### Problem to solve:
What you return should be only the lines in the entries below between the one holding "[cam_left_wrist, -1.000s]" and the one holding "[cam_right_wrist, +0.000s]", ends included, with every picture left out.

====== Provided material

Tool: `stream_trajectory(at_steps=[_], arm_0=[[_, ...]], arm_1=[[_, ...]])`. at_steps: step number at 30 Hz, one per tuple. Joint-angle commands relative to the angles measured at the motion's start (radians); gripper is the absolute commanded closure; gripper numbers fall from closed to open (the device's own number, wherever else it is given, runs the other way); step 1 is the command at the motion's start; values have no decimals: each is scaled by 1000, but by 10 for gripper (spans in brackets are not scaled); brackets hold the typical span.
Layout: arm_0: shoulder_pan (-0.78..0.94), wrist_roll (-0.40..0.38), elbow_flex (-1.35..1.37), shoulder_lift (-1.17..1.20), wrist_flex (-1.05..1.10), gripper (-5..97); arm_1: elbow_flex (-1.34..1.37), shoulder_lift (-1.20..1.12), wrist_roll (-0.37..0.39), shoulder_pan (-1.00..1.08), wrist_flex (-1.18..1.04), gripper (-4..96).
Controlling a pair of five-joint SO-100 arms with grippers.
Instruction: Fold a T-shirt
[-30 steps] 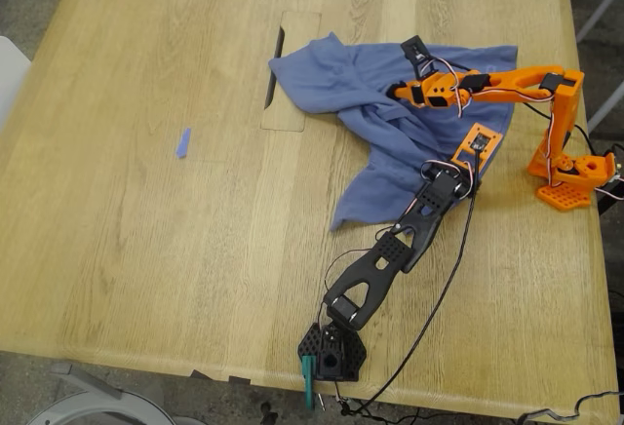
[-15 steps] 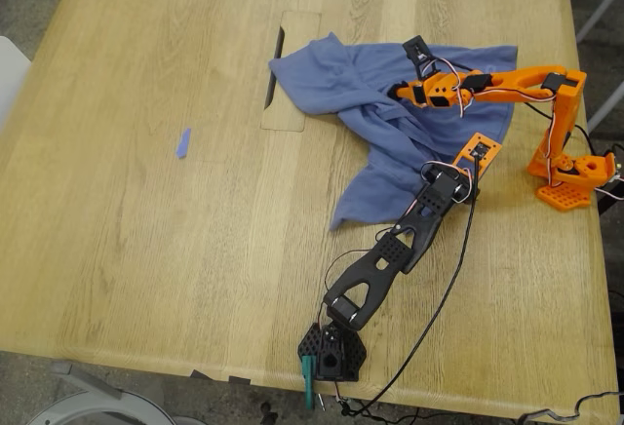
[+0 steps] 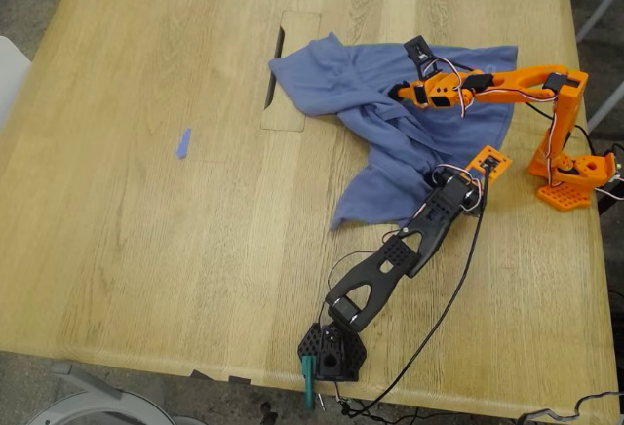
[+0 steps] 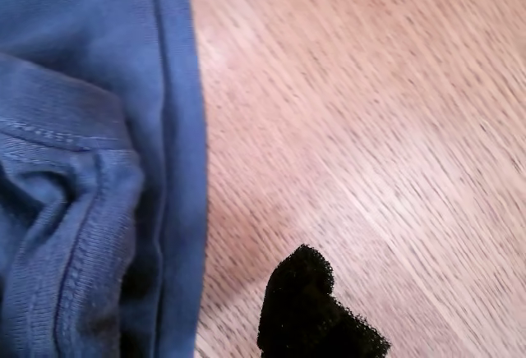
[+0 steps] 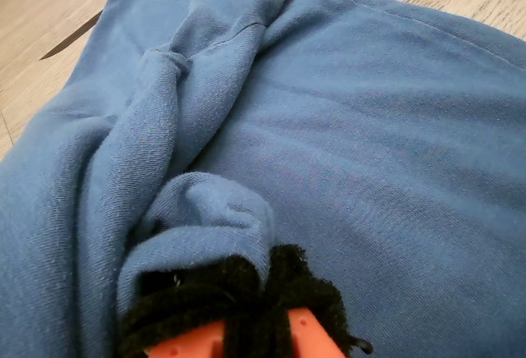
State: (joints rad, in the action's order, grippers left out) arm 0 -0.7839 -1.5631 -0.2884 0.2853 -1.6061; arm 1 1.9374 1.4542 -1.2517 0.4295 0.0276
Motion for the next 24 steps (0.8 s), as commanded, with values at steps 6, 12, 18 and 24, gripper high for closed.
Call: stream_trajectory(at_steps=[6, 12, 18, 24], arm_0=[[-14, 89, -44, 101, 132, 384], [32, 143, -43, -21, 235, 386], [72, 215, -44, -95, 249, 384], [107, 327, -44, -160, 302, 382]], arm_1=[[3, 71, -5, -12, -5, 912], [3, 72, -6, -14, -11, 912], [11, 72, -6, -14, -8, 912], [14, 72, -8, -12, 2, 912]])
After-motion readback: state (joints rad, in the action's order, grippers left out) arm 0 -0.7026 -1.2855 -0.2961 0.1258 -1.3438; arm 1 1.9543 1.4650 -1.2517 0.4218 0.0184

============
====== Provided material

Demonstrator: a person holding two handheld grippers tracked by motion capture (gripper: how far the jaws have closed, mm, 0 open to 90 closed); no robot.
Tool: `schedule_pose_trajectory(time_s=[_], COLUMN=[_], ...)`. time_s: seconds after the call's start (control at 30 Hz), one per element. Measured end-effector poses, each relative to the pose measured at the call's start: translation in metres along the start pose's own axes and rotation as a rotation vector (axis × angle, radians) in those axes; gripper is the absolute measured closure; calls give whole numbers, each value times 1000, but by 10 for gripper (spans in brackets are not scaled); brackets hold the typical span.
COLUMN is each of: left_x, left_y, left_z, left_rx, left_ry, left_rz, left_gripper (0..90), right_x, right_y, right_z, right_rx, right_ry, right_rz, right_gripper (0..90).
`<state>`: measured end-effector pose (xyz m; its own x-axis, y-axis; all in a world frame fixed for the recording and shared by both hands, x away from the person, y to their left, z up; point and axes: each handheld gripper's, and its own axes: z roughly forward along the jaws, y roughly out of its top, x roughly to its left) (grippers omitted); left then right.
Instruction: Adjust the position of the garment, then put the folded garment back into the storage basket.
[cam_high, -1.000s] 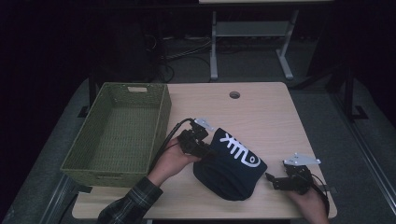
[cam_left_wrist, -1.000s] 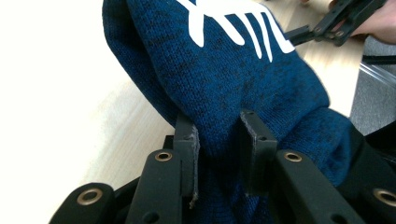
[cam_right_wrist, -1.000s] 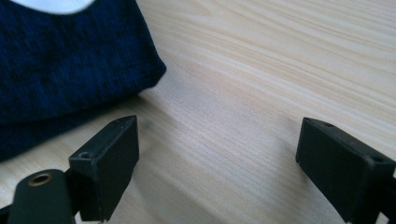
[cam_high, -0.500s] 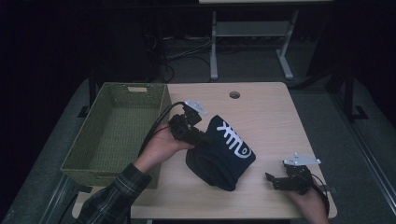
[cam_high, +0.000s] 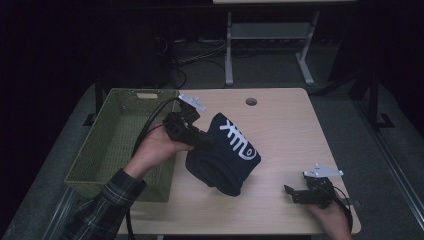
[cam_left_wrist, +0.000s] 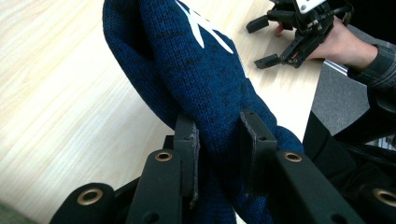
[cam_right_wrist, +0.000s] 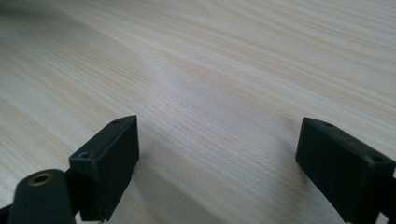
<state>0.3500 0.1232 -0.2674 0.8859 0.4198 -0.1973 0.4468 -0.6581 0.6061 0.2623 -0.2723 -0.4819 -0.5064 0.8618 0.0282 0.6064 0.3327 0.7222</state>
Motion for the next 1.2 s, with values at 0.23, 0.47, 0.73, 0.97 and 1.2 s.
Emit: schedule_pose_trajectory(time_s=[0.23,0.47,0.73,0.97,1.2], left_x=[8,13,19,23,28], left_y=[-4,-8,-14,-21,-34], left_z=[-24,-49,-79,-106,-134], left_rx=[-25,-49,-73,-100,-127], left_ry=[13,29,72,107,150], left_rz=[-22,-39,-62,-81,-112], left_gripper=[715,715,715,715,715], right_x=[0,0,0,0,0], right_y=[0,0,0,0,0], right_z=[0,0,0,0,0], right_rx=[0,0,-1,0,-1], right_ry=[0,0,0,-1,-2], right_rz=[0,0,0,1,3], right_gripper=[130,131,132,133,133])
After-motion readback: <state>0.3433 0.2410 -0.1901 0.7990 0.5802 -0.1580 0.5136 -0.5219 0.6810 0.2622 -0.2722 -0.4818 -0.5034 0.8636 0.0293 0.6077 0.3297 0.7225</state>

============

### Finished exercise:
[cam_left_wrist, -1.000s] 
[cam_right_wrist, -1.000s] 
[cam_high, -0.500s] 
[cam_high, +0.000s] 
[cam_left_wrist, +0.000s] 
[cam_right_wrist, +0.000s] 

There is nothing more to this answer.